--- Problem statement ---
An exact, word-for-word copy of the entries is required, beginning at the line that contains "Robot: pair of" and ending at the last line, both included.
◆ ◆ ◆
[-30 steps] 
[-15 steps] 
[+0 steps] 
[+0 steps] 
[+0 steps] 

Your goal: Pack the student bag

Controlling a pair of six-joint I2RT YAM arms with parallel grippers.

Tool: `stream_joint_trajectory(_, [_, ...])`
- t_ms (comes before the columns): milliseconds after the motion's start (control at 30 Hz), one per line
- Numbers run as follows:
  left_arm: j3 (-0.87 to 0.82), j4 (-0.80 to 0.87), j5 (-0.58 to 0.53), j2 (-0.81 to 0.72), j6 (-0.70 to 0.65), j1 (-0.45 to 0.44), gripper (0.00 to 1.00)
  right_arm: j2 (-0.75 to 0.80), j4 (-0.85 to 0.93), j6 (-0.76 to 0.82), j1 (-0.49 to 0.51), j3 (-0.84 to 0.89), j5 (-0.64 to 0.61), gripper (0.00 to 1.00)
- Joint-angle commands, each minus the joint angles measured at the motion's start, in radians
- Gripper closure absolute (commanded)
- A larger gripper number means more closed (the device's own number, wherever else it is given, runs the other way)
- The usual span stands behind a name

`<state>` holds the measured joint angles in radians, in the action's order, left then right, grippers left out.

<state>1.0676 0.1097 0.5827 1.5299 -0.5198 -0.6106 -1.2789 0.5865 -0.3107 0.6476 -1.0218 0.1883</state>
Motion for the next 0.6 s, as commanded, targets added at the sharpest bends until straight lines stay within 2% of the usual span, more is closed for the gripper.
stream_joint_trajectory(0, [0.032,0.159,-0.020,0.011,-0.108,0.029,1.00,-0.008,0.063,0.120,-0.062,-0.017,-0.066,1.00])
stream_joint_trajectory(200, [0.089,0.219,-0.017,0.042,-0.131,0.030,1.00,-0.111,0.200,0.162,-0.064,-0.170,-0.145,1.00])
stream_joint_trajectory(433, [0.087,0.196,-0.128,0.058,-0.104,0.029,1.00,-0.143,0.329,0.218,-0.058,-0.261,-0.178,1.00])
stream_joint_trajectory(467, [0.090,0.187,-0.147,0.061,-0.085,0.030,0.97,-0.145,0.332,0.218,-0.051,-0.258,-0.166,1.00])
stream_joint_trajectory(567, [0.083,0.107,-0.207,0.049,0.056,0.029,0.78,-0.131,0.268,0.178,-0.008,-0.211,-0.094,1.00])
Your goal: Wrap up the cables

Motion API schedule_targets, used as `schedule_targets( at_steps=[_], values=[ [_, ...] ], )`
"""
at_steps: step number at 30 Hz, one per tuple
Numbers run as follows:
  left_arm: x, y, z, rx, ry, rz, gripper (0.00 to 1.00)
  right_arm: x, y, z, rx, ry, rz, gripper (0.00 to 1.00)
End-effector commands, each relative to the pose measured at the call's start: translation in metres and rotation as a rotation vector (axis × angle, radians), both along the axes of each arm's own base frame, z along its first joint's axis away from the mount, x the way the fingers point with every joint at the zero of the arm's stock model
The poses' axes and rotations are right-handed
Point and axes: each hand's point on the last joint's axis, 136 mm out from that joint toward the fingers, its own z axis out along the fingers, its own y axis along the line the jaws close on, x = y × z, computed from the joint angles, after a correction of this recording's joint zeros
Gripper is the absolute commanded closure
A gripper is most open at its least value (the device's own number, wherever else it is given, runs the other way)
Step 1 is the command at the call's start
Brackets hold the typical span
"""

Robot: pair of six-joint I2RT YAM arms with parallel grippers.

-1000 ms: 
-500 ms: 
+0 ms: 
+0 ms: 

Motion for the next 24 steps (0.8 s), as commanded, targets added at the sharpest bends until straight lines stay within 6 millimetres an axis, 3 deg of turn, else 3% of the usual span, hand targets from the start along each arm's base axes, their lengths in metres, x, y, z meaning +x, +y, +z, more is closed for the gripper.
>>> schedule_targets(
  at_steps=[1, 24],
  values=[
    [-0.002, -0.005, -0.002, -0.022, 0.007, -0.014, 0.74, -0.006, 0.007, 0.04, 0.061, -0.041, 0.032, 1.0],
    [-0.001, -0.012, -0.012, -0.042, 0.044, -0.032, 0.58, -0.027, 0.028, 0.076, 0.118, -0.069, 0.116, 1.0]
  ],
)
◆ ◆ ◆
--- Solution to the exercise ---
Robot: pair of six-joint I2RT YAM arms with parallel grippers.

-1000 ms: 
-500 ms: 
+0 ms: 
+0 ms: 

Motion for the next 24 steps (0.8 s), as commanded, targets added at the sharpest bends until straight lines stay within 6 millimetres an axis, 3 deg of turn, else 3% of the usual span, hand targets from the start along each arm's base axes, their lengths in metres, x, y, z meaning +x, +y, +z, more is closed for the gripper.
>>> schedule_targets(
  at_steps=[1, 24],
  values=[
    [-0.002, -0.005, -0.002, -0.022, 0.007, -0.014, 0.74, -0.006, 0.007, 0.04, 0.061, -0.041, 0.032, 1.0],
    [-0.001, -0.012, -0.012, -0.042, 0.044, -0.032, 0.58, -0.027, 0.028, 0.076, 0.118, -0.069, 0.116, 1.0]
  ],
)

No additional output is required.